=== Exercise description ===
Required from the data below: the exact lines starting at the line containing "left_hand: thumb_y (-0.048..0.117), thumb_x" and ending at the line containing "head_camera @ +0", with both ends kept and all pictures dropped.

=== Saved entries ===
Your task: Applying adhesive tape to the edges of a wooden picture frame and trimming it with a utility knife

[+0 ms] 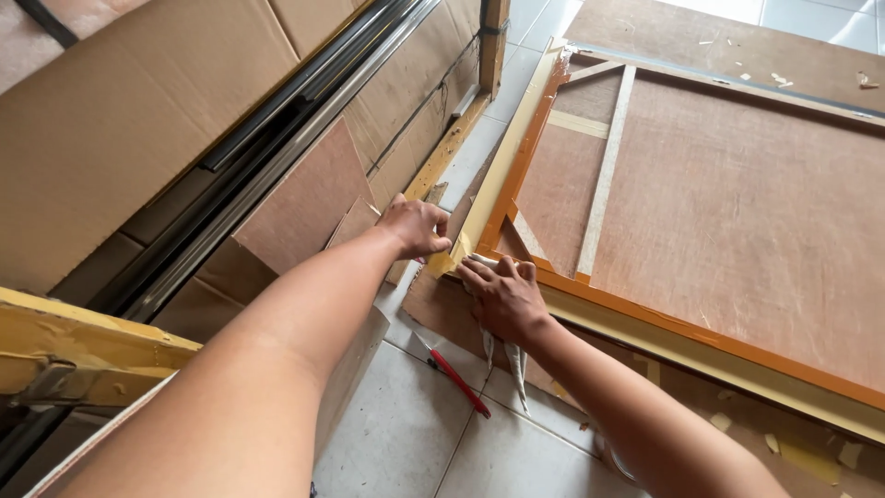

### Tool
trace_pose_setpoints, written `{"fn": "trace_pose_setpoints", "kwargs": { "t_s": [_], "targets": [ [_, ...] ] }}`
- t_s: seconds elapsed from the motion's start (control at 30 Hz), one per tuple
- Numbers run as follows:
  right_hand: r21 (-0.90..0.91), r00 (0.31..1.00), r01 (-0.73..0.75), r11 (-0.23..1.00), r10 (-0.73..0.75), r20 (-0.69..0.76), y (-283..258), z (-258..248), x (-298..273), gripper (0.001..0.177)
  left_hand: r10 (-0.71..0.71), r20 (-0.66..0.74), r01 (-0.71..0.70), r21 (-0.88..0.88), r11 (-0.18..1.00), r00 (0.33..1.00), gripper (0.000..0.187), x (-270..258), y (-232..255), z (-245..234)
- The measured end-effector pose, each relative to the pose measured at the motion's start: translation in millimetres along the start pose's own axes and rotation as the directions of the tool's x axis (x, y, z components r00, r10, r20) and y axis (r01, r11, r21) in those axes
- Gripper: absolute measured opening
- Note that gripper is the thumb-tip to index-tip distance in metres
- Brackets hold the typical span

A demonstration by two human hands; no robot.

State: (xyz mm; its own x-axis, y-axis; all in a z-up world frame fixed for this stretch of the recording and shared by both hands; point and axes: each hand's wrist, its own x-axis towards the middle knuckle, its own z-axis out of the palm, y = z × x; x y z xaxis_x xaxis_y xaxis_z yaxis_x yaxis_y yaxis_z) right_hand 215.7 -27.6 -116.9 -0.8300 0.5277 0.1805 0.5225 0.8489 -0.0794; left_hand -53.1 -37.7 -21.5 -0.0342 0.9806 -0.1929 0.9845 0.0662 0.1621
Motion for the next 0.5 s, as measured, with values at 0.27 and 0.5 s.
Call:
{"fn": "trace_pose_setpoints", "kwargs": {
  "t_s": [0.27, 0.5],
  "targets": [
    [-0.05, 0.994, -0.067, 0.996, 0.071, 0.083, 21, -22, -37, 0.076, -0.004, -0.037, 0.002, -0.072, 0.997, 0.999, 0.024, 1, 16, 5],
    [-0.116, 0.997, -0.044, 0.992, 0.051, 0.065, -12, -28, -29, 0.08, 0.017, -0.042, -0.019, -0.025, 1.0, 0.999, 0.021, 9, 3, 6]
  ]
}}
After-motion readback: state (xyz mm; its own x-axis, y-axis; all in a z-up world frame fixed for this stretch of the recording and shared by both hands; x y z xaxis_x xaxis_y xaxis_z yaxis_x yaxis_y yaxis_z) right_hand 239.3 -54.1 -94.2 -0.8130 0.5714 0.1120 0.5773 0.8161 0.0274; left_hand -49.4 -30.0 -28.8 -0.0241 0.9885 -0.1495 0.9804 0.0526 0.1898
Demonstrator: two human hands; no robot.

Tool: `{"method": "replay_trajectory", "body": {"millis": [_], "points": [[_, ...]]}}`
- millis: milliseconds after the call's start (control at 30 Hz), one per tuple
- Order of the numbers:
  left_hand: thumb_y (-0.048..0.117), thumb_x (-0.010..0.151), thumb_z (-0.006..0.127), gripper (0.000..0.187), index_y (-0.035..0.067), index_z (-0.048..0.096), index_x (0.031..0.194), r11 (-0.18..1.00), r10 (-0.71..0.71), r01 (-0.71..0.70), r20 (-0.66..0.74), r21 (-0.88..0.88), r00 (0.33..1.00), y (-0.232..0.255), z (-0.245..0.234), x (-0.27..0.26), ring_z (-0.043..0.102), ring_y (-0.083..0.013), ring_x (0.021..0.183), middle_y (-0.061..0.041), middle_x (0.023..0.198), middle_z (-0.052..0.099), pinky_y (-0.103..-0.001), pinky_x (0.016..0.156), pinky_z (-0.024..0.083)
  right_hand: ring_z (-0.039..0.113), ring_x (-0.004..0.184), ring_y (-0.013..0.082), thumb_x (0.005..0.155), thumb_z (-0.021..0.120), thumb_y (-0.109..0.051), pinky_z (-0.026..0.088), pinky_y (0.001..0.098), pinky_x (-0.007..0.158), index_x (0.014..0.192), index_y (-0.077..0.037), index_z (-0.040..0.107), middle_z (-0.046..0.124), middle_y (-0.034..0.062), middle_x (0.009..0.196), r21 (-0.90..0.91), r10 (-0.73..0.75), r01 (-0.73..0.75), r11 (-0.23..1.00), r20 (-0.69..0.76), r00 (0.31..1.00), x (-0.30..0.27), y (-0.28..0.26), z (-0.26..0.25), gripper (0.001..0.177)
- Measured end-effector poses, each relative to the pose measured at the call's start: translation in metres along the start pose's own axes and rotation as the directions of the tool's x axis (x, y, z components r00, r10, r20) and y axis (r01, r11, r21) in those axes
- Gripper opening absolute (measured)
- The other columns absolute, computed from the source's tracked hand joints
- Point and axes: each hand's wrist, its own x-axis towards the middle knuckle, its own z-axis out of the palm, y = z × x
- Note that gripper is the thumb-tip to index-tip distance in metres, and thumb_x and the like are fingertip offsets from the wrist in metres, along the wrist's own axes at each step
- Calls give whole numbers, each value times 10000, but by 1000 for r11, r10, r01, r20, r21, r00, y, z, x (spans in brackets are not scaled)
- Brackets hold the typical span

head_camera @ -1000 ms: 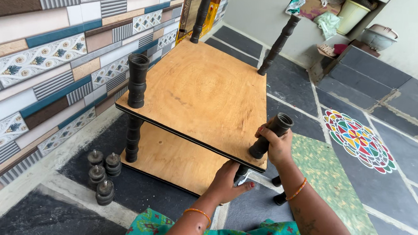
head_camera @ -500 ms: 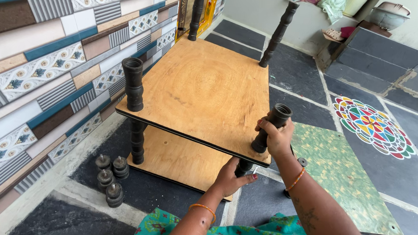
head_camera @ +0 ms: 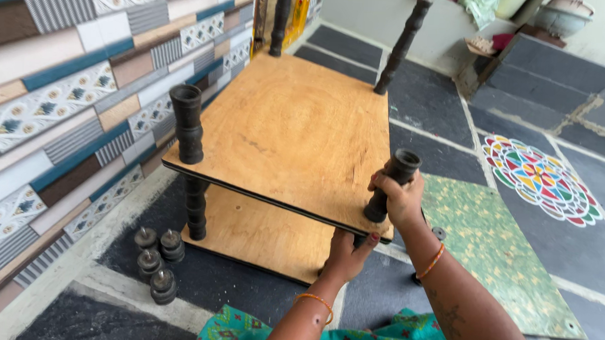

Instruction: The person assembles a small wooden table by inserting and screwing black cylindrical legs into pre-drilled holes on the tabletop. The person handles each leg individually, aligning and tightening them by hand.

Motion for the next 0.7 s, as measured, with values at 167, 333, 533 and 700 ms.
{"method": "replay_trajectory", "body": {"millis": [167,333,533,700], "points": [[459,993,622,451,76,674,1227,952,-176,183,49,-244,983,9,1,-3,683,-271,1098,-116,1161,736,-367,987,495,702,702,223,764,699,-28,600,375,673,957,2,570,684,120,788,-47,-21,23,999,40,999,-6,-4,-1,234],[487,977,625,477,84,686,1224,958,-213,231,120,-168,970,11,-6,4,687,-255,1067,-108,1141,734,-370,961,507,718,709,223,761,699,-34,606,373,668,982,-7,580,694,110,794,-62,6,-5,998,14,1000,-4,-8,-4,253],[534,938,664,523,75,689,1186,956,-240,258,133,-140,962,0,-6,5,693,-246,996,-98,1077,742,-368,903,526,683,695,237,756,669,-42,588,396,671,987,-8,574,665,116,772,138,49,-63,988,102,994,12,7,-16,253],[544,937,675,520,73,699,1156,959,-220,237,113,-158,969,0,-7,6,693,-209,951,-80,1038,744,-352,870,533,650,669,236,736,660,-38,565,397,660,981,-28,546,640,136,735,250,44,-109,962,255,966,20,13,-22,271]]}}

=== Answer to this problem ===
  left_hand: thumb_y (-0.048..0.117), thumb_x (-0.010..0.151), thumb_z (-0.006..0.127), gripper (0.000..0.187), index_y (-0.035..0.067), index_z (-0.048..0.096), index_x (0.031..0.194), r11 (-0.18..1.00), r10 (-0.71..0.71), r01 (-0.71..0.70), r20 (-0.66..0.74), r21 (-0.88..0.88), r00 (0.33..1.00), y (-0.232..0.255), z (-0.245..0.234), x (-0.27..0.26), ring_z (-0.043..0.102), ring_y (-0.083..0.013), ring_x (0.021..0.183), middle_y (-0.061..0.041), middle_x (0.023..0.198), middle_z (-0.052..0.099), pinky_y (-0.103..-0.001), pinky_x (0.016..0.156), pinky_z (-0.024..0.083)
  right_hand: ring_z (-0.039..0.113), ring_x (-0.004..0.184), ring_y (-0.013..0.082), thumb_x (0.005..0.155), thumb_z (-0.021..0.120), thumb_y (-0.109..0.051), pinky_z (-0.026..0.088), pinky_y (0.001..0.098), pinky_x (-0.007..0.158), index_x (0.014..0.192), index_y (-0.077..0.037), index_z (-0.040..0.107), middle_z (-0.046..0.124), middle_y (-0.034..0.062), middle_x (0.009..0.196), r21 (-0.90..0.91), r10 (-0.73..0.75), r01 (-0.73..0.75), r11 (-0.23..1.00), r20 (-0.69..0.76), r00 (0.31..1.00), x (-0.30..0.27), y (-0.28..0.26), z (-0.26..0.25), gripper (0.001..0.177)
- Measured end-effector poses, each relative to the pose measured at the call's start: translation in metres along the start pose's own axes and rotation as the directions of the tool's x axis (x, y, z components r00, r10, r20) and y axis (r01, r11, r21) in those axes
- Gripper opening absolute (measured)
- The other columns absolute, computed from the source's tracked hand joints
- Point and axes: each hand's wrist, its own x-axis towards the middle knuckle, its own z-axis out of the palm, y = z × x
- Note that gripper is the thumb-tip to index-tip distance in metres, and thumb_x and the like are fingertip offsets from the wrist in metres, along the wrist's own axes at each step
- Calls give whole numbers, each value times 10000, but by 1000 for r11, r10, r01, r20, r21, r00, y, z, x (spans in brackets are not scaled)
- Brackets hold the typical span

head_camera @ -1000 ms: 
head_camera @ -500 ms: 
head_camera @ +0 ms: 

No more is needed for this answer.